Description of Collection
The Archive is housed in its own separate building on the Cranbrook campus. This building is currently taxed for space for the storage of all the archival materials. It contains about 250,000 photos and negatives and 6,500 Architectural drawings and sketches, as well as textual archival materials.
The photos, mostly of places, people, and events associated with Cranbrook are now housed in file cabinets and albums. The negatives are regarded as the primary
archival collection, and the archive's emphasis is on preserving them. The pictures are a browsing collection and are considered expendable, since prints can be made from the negatives, albeit for a price. The negatives are kept in acid-free envelopes, and are labelled with a number, and description. Currently only some of the negatives are in the acid free envelopes: as the negatives are
pulled for use, they are transferred to the envelopes. Money is not available for the staff hours to transfer the entire collection. The photos, in folders in filing cabinets, are organized by subject; frequently by the institution/school represented in them; they are not cataloged at the item or collection level.
The Architectural drawings are stored in large flat folders in cabinet drawers. They are cataloged to the item level in MARC format, but the cataloging system has no image capacity.
The Museum has prints, paintings, and photos. These are mostly works
of teachers and students at Cranbrook, covering a variety of subject matter. There are also many prints, photos, and paintings from all periods, scattered over the Cranbrook campus. The Musuem is in charge of cataloguing and monitoring these items.
A Horizon System is used by the library and archive at Cranbrook. They are still working out the bugs in Horizon, and they recognize they have an authority control problem (when they typed in a test name for us as a sample search, six variations on the name came up as main entry). Horizon is based on a client/server model with check out and cataloging done in the system; it is a Windows based application, in which multiple windows can be opened at once (as opposed to text-based NOTIS-like systems)
The SNAP system, a Willoughby product, is used by the Cranbrook Museum. It is
a registration system with item level description. SNAP is an iteration of Microsoft's
Access. It was down on the day we visited.

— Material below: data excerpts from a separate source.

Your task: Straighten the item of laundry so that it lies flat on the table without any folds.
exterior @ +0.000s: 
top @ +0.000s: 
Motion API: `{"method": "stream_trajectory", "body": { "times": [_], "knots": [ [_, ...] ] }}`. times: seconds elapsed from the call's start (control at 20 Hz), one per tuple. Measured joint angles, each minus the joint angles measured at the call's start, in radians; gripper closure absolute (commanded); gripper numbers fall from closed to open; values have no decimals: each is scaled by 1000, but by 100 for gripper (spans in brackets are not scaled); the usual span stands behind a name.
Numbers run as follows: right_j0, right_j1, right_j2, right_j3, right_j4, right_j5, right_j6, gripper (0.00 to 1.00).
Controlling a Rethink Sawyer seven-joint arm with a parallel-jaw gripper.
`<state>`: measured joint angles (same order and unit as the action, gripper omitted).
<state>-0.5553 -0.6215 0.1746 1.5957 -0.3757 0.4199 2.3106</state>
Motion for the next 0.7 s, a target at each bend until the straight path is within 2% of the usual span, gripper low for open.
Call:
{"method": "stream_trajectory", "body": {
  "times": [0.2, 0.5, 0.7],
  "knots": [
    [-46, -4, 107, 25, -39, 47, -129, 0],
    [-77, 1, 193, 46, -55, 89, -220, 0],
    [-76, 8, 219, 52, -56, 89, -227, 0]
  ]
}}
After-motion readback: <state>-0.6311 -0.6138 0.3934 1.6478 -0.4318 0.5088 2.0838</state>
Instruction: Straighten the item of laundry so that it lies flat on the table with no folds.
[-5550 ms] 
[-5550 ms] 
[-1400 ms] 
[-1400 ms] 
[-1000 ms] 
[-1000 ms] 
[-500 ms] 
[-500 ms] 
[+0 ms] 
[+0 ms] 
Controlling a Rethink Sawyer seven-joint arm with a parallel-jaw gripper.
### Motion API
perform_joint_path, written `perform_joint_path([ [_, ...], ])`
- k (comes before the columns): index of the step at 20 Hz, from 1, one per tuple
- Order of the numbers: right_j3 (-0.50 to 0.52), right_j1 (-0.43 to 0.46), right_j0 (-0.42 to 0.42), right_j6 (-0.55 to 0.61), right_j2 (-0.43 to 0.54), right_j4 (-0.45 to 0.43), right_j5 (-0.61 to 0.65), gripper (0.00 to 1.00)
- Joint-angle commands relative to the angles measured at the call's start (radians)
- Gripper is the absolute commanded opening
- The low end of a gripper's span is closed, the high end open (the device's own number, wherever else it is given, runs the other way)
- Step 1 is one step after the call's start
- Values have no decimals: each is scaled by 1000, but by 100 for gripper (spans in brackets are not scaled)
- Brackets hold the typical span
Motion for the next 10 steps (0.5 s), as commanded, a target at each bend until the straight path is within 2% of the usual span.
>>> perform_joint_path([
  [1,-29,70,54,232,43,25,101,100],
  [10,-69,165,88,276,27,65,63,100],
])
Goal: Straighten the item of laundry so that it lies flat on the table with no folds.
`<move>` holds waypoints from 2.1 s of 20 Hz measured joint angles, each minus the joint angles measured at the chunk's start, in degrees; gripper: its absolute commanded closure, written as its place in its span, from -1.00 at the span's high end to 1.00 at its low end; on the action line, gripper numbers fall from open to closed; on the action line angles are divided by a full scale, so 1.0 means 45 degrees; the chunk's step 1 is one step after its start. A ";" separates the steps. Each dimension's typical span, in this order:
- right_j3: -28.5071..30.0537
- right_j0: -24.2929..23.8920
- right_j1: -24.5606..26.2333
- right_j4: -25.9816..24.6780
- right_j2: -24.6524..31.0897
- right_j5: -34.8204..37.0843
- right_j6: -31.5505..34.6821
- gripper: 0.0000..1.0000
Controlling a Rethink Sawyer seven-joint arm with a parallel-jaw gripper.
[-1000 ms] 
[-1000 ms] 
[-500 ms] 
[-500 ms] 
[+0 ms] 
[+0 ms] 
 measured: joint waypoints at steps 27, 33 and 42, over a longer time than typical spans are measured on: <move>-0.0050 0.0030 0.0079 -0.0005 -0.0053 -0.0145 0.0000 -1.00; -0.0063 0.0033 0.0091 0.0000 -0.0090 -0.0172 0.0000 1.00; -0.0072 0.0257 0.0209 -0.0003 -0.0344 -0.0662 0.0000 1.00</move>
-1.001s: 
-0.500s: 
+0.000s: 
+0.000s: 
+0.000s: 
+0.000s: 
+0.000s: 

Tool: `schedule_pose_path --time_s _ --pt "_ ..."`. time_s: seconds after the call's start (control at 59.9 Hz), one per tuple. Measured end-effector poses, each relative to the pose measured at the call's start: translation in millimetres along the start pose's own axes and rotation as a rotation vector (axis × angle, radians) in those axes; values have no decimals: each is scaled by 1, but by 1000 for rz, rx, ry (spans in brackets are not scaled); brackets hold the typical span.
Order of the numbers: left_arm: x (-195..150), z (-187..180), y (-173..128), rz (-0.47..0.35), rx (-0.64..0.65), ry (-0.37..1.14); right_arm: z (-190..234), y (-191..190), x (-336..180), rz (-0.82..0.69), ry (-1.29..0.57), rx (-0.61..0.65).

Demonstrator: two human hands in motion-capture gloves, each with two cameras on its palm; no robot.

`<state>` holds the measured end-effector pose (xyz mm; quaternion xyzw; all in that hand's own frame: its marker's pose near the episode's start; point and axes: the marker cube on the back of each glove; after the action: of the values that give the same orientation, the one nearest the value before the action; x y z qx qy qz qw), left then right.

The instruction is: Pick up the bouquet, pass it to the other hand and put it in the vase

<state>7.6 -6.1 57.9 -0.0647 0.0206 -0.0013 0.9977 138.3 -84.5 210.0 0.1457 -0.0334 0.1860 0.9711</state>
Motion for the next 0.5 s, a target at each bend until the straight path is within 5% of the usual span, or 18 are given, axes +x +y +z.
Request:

The goal of the archive staff is to pull all collections held at Cranbrook into one database with image browsing and display capacity as well as text descriptions. As a first step, Cranbrook is in the process of writing a grant proposal to take 35mm slides of the Architectural drawings, scan these negatives, and then create a PhotoCD collection. They would also like to do an SGML markup of finding aids, and make these aides available on the Web, as well as making part of the image collection publicly available on the Web. Currently, they have not digitized any of the collection. Digitizing the archive will require a great deal of storage space, and Cranbrook's administration has been hesitant to grant the necessary space. Cranbrook has just recently hired a new information technology director, and they hope to resolve this issue, as well as have full internet access by the end of the year. Their internal network infrastructure is very powerful, but currently they only have email connections to the outside world.
The Cranbrook Archivists feel that all of Cranbrook's collections are under-used and under-recognized and would like to promote these collections much more extensively. They are eager to work with SILS students who have creative ideas for multimedia projects that would take advantage of and highlight Cranbrook's resources. Bill Landis, a former SILS student and current Cranbrook Archivist, is now putting together an electronic exhibition of a few of Cranbrook's photos; this will be mounted in the SILS Internet Public Library Exhibit Hall shortly.